Dr. Dobb's | Apply Critical Sections Consistently

Critical sections are our One True Tool for guaranteeing mutual exclusion on shared variables.

The critical section is our One True Tool for guaranteeing mutual exclusion on mutable shared variables. Table 1 summarizes several common ways to express exclusive critical sections (see last month's column [1] for details). A useful way to think about the synchronization in your program is as a daisy-chain of these "release-acquire" handoffs that stitch all the threads' critical sections together into some linear order, so that each one "acquires" the cumulative work done and is "released" by all the others that preceded it.

Like most tools, these must be applied consistently, and with the intended meanings. A program must ensure that every use of a mutable shared object is properly protected using exactly one of these mechanisms at any given point in its lifetime.
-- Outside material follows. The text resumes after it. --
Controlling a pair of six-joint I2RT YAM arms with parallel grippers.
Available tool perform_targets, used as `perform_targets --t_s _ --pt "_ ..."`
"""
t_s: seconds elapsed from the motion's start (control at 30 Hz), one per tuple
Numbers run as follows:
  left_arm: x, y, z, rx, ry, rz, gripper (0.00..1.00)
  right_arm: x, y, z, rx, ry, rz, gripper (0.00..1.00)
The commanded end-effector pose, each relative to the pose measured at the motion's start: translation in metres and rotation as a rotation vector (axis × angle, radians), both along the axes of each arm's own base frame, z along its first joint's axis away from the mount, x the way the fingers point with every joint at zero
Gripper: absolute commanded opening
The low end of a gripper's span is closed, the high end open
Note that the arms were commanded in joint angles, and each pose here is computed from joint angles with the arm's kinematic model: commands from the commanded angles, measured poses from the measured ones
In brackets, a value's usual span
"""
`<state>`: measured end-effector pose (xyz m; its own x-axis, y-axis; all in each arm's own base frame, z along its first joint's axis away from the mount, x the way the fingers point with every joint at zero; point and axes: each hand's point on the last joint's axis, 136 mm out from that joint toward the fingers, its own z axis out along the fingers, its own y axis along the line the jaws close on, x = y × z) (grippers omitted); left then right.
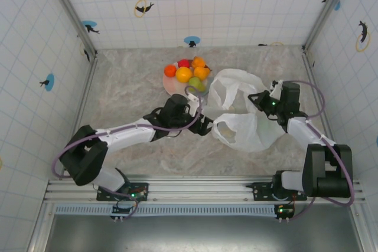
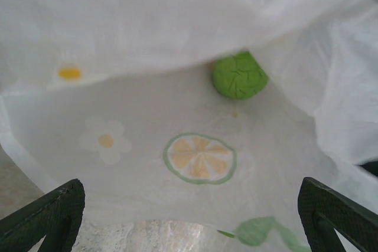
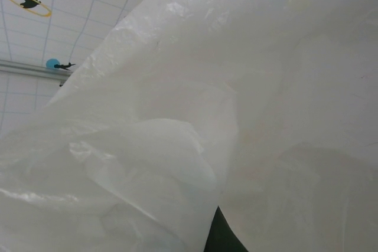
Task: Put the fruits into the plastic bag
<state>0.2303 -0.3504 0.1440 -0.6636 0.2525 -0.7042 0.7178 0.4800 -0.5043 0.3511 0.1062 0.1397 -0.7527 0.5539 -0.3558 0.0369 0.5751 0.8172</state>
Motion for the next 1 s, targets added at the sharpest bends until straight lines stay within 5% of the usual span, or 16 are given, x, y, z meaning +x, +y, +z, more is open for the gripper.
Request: perform_targets --t_s 0.0,0.17,0.27,0.6,0.97 --pt "-0.015 0.008 0.018 -0.048 -0.028 -0.101 0.95 0.007 -0.004 0.007 -0.023 -0.023 0.002 0.00" --pt "0.007 0.035 0.042 -0.105 -0.069 -0.012 0.96 0.007 -0.006 0.008 -0.029 -0.030 0.002 0.00" --pt "0.040 0.061 0.049 -0.110 -0.079 0.160 0.95 0.007 -0.006 0.009 -0.035 -0.036 0.004 0.00" --pt "0.137 0.102 0.018 0.083 -0.038 0.598 0.94 0.005 -0.005 0.005 -0.019 -0.035 0.008 0.00" --pt "0.194 0.075 -0.025 0.150 0.014 0.639 0.94 0.008 -0.002 0.012 -0.002 -0.052 0.017 0.00"
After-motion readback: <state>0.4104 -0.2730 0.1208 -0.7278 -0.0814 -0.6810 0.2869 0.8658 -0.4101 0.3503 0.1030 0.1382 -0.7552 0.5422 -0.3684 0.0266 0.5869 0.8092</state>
Chaos can erupt if code tries to avoid or invert these meanings (e.g., trying to abuse taking a lock or reading an atomic variable as a "critical section exit" operation; see Example 3), or tries to use inconsistent synchronization techniques at the same time.

Let's consider some examples to illustrate the proper and improper uses of critical sections, to get us used to looking for where the critical sections' synchronization points should appear in the code.

Synchronization Type	To Enter a Critical Section	To Exit a Critical Section	Notes
Locks	Acquire lock	Release lock	Preferred, despite their drawbacks [2]
Condition variables	Wait for cv	Notify cv	Useful with locks to express an efficient wait point in the middle of a locked section
Semaphores	Acquire semaphore	Release semaphore	Use judiciously; significant care required
Ordered atomics (e.g., Java/.NET volatile, C++0x atomic)	Read from variable *	Write to variable **	Use judiciously, significant care required
Unordered atomics and explicit fences (e.g., aligned integers and Linux mb or Win32 MemoryBarrier)	Read from variable followed by fence***	Fence followed by write to variable***	Avoid, difficult to use correctly and usually nonportable
* or equivalent, such as calling a compare-and-swap function having at least acquire semantics
** or equivalent, such as calling a compare-and-swap function having at least release semantics
*** when in doubt, use a full fence

Table 1: Common ways to express critical sections.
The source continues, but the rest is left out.